Of the material below, only the lines from the line containing "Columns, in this" down to the line containing "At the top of" belong in the answer, written out exactly.

Supplied material:

···

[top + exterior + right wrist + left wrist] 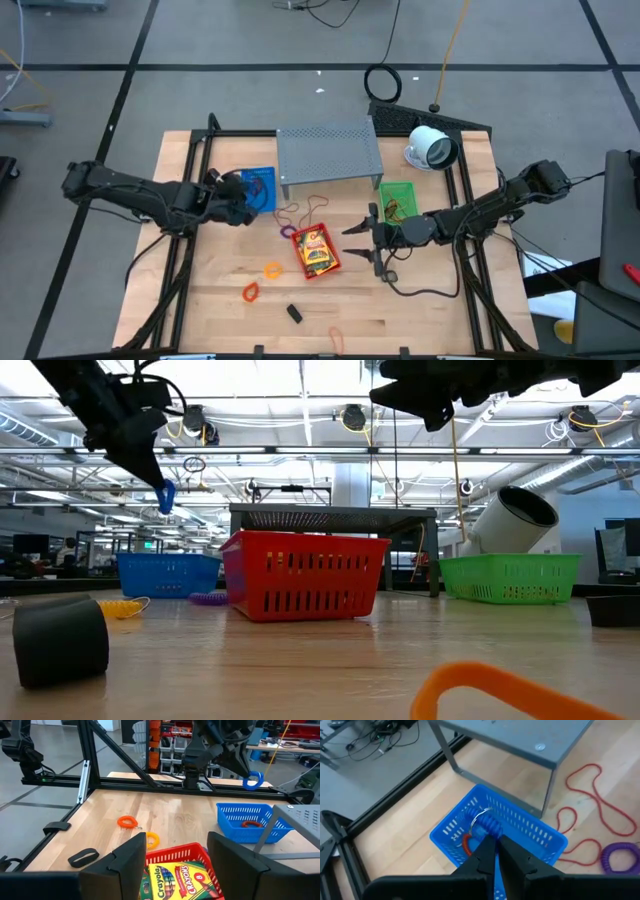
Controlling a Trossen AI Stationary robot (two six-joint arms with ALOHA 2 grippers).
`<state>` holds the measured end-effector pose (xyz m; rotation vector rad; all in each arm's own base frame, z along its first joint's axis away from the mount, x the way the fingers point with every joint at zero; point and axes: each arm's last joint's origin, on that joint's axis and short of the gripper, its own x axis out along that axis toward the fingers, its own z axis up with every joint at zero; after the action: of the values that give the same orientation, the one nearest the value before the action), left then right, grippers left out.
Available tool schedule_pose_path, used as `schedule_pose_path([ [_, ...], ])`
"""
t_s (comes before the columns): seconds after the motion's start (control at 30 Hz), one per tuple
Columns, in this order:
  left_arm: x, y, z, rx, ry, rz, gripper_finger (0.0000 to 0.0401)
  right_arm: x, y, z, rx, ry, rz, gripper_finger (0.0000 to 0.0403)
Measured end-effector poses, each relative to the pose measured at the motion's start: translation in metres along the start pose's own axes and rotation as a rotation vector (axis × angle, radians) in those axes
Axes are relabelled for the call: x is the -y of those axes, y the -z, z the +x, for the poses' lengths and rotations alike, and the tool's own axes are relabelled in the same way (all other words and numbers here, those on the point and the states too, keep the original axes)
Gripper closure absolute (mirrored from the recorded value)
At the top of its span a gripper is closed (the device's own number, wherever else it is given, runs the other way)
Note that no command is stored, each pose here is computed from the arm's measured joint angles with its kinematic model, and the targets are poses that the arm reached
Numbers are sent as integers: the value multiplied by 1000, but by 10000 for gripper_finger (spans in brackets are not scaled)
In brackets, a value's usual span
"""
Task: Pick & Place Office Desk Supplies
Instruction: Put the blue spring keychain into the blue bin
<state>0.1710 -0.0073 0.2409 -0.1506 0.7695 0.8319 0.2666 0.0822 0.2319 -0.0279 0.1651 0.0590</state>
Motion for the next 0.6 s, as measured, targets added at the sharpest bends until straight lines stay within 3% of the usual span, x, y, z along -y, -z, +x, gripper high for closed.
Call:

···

Reply:
Columns, in this order:
  left_arm: x, y, z, rx, ry, rz, gripper_finger (0.0000 to 0.0401)
  right_arm: x, y, z, rx, ry, rz, gripper_finger (0.0000 to 0.0403)
Measured end-effector poses, each relative to the pose measured at the motion's start: translation in metres along the start pose's own axes and rotation as a rotation vector (axis × angle, radians) in those axes
Axes are relabelled for the call: x is the -y of those axes, y the -z, z the +x, for the poses' lengths and rotations alike, and the tool's own axes are relabelled in the same way (all other words and numbers here, those on the point and the states too, keep the original axes)
Gripper closure absolute (mirrored from the recorded value)
At the top of its span a gripper is closed (the device's own number, wherever else it is given, runs the other way)

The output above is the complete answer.